それとも、私が知らないだけで、息子が退院したいと言ったんだろうか?それでも治療が必要なら、説得して入院を続けさせることはできたのでは?今の精神病院のシステムは、任意入院の場合は、退院したいと言ったら出来てしまうのだろうか…

それまで聞きたかったことがあったのに、それらは全て、何ひとつ、聞くことが出来ず…湧き上がる新しい質問の山は、息子が隣にいては、聞けるような内容ではなかった。

黒髪のベートーベンのような出で立ちの若い医師の、「妄想を取ってあげたかったんですが…」から、腕はよく分からないけど、息子を何とか良くしてあげたいという気持ちは、あったんだろうな。。。
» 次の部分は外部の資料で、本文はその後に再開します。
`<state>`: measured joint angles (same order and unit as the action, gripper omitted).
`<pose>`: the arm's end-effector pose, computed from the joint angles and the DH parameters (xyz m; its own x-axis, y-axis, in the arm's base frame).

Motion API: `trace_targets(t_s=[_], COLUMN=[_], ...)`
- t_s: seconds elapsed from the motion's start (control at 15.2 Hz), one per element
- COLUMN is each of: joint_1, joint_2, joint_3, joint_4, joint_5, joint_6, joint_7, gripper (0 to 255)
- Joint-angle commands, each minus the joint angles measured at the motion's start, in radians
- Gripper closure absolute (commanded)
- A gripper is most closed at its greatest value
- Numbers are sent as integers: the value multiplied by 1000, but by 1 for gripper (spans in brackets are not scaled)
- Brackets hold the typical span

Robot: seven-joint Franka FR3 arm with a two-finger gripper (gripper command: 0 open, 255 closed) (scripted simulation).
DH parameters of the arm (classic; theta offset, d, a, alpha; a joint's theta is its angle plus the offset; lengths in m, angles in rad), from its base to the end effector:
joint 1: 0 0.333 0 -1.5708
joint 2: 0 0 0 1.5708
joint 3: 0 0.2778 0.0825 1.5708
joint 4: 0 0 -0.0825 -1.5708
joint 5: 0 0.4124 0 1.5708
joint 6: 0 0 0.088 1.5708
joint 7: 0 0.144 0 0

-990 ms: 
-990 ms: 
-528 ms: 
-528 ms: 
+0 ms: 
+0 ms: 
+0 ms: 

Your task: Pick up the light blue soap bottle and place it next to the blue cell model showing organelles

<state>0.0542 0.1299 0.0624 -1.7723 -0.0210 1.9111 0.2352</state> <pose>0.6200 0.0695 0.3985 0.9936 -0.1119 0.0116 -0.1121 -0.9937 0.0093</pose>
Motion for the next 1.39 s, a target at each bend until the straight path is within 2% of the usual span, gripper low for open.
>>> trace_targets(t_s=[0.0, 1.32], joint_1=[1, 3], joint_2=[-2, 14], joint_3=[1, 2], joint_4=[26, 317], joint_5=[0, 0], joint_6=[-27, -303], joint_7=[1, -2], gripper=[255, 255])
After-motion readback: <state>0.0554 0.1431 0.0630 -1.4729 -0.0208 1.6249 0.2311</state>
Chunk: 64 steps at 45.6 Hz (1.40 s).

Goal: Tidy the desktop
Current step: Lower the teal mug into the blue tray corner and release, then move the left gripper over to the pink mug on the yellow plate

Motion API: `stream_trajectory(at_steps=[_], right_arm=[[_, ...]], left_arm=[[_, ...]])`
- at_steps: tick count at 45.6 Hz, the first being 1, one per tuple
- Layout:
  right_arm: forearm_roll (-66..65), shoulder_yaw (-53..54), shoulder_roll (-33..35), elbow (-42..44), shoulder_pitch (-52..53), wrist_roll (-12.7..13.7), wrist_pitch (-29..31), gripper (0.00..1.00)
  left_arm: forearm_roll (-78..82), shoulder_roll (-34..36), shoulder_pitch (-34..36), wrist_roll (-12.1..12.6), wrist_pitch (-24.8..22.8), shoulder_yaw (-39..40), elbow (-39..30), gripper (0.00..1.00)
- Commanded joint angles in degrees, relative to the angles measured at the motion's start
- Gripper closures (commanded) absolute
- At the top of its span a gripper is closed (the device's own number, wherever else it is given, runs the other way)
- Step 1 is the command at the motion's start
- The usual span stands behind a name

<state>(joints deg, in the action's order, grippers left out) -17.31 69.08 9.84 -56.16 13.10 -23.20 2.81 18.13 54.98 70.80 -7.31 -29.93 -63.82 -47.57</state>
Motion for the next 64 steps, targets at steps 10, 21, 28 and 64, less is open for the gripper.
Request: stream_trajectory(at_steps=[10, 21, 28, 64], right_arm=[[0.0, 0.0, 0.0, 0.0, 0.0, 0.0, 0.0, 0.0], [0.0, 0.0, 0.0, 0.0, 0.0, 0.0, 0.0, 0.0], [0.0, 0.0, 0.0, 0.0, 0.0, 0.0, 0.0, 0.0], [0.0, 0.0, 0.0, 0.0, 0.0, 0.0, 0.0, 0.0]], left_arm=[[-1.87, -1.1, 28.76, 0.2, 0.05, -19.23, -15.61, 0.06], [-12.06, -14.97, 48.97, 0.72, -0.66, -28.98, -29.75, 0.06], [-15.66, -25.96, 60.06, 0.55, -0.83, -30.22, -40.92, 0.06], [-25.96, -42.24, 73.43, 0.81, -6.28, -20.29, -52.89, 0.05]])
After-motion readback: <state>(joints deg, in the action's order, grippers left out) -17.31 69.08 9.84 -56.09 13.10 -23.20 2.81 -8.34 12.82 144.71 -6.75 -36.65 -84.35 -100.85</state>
疲れきっているようにも見えるその医師に、詳しく話を聞くことはできなかった。

自宅でもしダメなら、他の病院へ行ってみよう。今度はゆっくり、息子にとって良い病院を探そう。そう考えていた。

面会室を出て、荷物を持ち、病棟の出入口へと進む。

途中の廊下に、何人かの入院患者さんが待っていてくれた。

「良かったな〜、退院だってー?オレなんて帰りたいって言っても帰してもらえないよ。」「おかあさん、迎えに来てくれてるな。いいおかあさんじゃないか。」「元気でねー」

年配の人も、若い人も、男性も女性もいた。

「大地、みんな知り合いになったの?」

「ああ、携帯メールのやり方とか聞かれたから教えた。相撲とかとったし。」

ぶっきらぼうに答える息子だったが、短期間でも誰とでも仲良くなれるのは変わらないんだな…。私はマジマジと息子の顔を見たが、変わらず硬い無表情な横顔だった。

帰り道の車の中で、私は息子に話した。

 

病気が良くなるのに1年かかっちゃったらさ、人より1年長生きすればいいよ。長生きする時代だもん。3年かかったら3年、10年かかったら、いっそ100まで生きればいいさ。

 

声に出しながら、自分自身にも言い聞かせていた。

 

こんなにもすぐに退院するなんて、いっそ入院しなければ良かったんじゃないか?息子に、精神病院入院という既往を残してしまった。将来、就職や結婚をしようという時に、重い足枷を履かせてしまったんではないか…

けれどすぐにその考えは打ち消した。

違う!入院は悪いことではない。3週間前の息子には、必要な事だったのだ。

そんな事で、息子を受け入れない人や社会は、こっちから願い下げだ!

これから息子は、精神病である事も、全てまるまる受け止めてくれる人や社会とだけ関わっていけばいい。

 

きっとその、優しい 愛に満ちた世界は、幸せなのだ。

第2章 統合失調症と暮らす 01衝撃

コメント

  1. わたなべ(当事者) より:

    大地さん たんいんされてよかったです。僕も頑張ります。

    • 森の民 より:

      わたなべさん、
      ありがとうございます。

      息子は、頑張っていると思います。

      分かりにくくてすいません。
      発症したのは、3年以上前のことですが、
      退院してから今まで、ちゃんと寝る事と、ちゃんと薬を飲む事を、大切にしています。

      わたなべさんも、焦らず、ご自身のペースで、頑張ってください。